Related Vicissitude:

In a more practical sense, the Christian charity that would result if all Christians automatically behaved as dictated by these 2 tenets, would have VERY interesting political ramifications. I'm so continually disgusted by the Conservative Right's 24-7 rants about the efforts of Obama's administration to ameliorate some of the more devastating effects of our current economic crisis--because I'm always thinking now, "If we Christians were doing what Christ told us to do, then our government wouldn't need to create such legislation." Taking care of the poor and the sick and the helpless is part of Christ's mandate for us; but we're not really making much of an effort. So the government is having to do it. Attacking them for actually making an effort to help the pitiful (despite the probable freeloaders who will take advantage of the system, and the inevitable, ill-conceived methods of relief that might make things worse) is a nasty, mean-spirited thing for Christians to do. Make such legislation unnecessary by your charity.


Aaaaand here I am telling other Christians how to behave. It didn't take me any time at all to start judging, did it?! *sigh*

Wednesday, May 06, 2009

Lengthy Absence

I do apologize excessively for my extended absence from this blog; it's been an exceedingly busy 6 months, and only now has it wound down enough to have the leisure to go a-blogging. Let's see, what noteworthy comments have I to make...
  • I sang backup in the cover band "Banana Bread" with friends Rebecca and Monique at the end of March for my friend Rachel's 30th birthday (she sang lead).

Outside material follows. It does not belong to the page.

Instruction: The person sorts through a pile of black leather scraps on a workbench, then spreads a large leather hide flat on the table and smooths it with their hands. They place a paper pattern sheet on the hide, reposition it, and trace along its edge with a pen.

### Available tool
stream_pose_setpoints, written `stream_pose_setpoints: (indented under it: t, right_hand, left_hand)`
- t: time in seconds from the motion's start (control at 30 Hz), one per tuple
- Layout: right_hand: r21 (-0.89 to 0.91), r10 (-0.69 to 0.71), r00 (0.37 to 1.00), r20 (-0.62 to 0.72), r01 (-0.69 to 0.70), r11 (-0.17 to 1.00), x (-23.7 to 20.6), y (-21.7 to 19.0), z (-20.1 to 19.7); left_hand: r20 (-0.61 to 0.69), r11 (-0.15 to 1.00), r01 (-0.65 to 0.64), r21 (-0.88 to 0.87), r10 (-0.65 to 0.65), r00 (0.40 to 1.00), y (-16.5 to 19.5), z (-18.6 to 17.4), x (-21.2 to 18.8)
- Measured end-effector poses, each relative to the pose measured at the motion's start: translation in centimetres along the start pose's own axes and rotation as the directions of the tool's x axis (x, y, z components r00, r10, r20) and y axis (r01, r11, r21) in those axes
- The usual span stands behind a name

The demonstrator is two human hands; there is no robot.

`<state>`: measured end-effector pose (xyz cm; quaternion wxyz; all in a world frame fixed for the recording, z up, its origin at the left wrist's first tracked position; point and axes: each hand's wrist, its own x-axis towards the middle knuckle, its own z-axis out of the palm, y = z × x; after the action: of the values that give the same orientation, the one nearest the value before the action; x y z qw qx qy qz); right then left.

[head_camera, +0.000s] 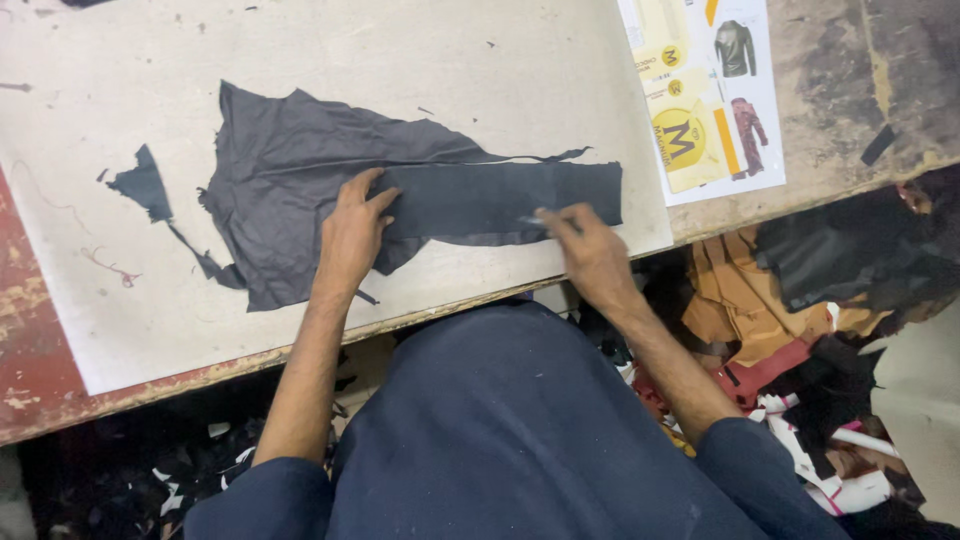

It was quite fun, although with the schedule I've been enduring lately, it made my attitude less than agreeable at times!
  • I went to the beach for the first time in 4 years a couple of weeks ago. I pretty much was running at top speed until the night we arrived, at which point I had an anxiety attack at the sudden and unexpected drop in my stress levels. Obviously, I need to make sure that I kick back and relax more regularly in future!
  • I joined a Chamber Singers group at my church last fall, and we are having a big concert on Sunday May 31st. You should come!
  • Facebook is marvelous. The high school reunion I REALLY longed for, that of my Choir group the SophistiCats, is now an almost quarterly event, as we are getting together periodically for dinners. We could NEVER have made such wide-ranging connections without the help of Facebook! Our director, Bobby Jean Frost, is the sort of teacher who changes lives, and it was amazing to have her come to our last dinner and find out what she's been doing since retirement.
  • Work is steadily increasing... not to the extent of being full-time, but enough to keep the bills paid in conjunction with my part-time job at the AEA. It'll be 4 years come August!